TASK ITEM -> Go through the lines below. Copy those with "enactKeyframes".

SOURCE RECORDS ->

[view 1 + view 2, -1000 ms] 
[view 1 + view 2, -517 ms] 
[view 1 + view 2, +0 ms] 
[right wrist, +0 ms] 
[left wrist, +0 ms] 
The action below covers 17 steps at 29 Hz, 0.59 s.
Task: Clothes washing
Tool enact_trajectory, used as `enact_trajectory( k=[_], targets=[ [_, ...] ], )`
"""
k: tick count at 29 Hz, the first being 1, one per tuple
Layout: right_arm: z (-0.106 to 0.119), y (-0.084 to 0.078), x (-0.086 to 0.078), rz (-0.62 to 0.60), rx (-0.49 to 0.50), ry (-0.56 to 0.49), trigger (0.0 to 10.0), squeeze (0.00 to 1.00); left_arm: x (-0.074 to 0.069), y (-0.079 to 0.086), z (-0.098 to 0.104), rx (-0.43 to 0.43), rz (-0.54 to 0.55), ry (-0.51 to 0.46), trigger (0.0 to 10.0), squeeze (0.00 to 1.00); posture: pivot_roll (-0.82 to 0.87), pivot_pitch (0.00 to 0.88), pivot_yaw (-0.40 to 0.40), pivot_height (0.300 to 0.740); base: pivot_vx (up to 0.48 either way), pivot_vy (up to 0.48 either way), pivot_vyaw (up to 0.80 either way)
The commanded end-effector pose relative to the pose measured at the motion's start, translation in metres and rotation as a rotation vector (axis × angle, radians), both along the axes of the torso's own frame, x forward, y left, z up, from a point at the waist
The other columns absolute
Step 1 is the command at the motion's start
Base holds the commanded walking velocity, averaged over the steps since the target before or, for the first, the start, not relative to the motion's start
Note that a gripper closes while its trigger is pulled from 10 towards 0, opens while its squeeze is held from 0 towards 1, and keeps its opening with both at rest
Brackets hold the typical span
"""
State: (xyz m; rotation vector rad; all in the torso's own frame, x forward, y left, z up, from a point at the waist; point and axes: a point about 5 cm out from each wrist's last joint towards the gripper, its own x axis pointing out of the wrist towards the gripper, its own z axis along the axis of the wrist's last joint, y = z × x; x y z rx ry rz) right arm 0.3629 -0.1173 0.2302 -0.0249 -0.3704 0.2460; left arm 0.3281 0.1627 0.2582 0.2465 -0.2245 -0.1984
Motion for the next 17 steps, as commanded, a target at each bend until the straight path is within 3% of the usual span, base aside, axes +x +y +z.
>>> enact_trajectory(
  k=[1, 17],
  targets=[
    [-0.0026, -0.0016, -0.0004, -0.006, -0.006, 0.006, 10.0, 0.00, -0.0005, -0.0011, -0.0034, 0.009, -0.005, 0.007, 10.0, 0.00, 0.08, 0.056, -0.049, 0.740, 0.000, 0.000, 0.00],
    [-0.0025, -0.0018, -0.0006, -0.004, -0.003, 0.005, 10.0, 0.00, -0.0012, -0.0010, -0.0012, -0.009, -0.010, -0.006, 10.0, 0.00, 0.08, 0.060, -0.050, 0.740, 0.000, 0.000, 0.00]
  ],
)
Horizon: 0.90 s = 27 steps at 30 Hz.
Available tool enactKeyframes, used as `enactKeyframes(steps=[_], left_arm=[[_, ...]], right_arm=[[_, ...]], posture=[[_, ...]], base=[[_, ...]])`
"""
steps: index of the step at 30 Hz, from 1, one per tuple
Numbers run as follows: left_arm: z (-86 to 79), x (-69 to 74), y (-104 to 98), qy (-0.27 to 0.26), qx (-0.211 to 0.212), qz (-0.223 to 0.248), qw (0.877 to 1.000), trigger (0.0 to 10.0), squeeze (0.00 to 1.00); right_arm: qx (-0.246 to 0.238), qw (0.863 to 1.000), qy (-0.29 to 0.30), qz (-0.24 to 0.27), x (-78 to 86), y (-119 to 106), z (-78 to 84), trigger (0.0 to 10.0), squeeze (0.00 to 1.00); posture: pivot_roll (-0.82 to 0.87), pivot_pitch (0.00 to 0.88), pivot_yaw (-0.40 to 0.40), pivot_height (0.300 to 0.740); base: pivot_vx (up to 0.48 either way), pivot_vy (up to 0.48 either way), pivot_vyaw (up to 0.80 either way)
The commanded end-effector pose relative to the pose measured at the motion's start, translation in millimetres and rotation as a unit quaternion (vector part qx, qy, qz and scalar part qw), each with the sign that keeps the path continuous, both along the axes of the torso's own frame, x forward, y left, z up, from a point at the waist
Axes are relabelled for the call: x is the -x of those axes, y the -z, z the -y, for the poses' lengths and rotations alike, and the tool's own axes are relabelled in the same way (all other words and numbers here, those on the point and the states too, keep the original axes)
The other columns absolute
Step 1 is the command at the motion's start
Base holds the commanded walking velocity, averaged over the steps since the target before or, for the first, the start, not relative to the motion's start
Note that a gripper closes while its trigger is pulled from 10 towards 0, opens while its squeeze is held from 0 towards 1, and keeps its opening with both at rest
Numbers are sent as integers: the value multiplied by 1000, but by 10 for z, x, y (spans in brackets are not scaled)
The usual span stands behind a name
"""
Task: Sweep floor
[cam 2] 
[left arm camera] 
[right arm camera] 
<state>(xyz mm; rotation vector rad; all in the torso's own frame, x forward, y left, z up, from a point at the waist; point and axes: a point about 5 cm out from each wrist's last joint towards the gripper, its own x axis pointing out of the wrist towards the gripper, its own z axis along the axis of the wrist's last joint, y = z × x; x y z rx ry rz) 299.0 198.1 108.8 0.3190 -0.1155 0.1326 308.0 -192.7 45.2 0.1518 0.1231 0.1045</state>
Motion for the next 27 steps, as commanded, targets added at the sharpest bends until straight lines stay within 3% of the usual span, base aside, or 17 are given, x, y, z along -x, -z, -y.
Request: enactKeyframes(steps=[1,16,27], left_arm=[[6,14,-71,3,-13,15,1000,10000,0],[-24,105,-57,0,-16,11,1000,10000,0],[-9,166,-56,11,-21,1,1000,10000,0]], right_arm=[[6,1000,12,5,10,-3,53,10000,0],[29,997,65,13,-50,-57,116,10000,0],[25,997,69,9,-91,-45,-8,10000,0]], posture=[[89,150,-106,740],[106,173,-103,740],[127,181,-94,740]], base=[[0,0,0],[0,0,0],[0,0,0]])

ANSWER SPACE ->
Available tool enactKeyframes, used as `enactKeyframes(steps=[_], left_arm=[[_, ...]], right_arm=[[_, ...]], posture=[[_, ...]], base=[[_, ...]])`
Request: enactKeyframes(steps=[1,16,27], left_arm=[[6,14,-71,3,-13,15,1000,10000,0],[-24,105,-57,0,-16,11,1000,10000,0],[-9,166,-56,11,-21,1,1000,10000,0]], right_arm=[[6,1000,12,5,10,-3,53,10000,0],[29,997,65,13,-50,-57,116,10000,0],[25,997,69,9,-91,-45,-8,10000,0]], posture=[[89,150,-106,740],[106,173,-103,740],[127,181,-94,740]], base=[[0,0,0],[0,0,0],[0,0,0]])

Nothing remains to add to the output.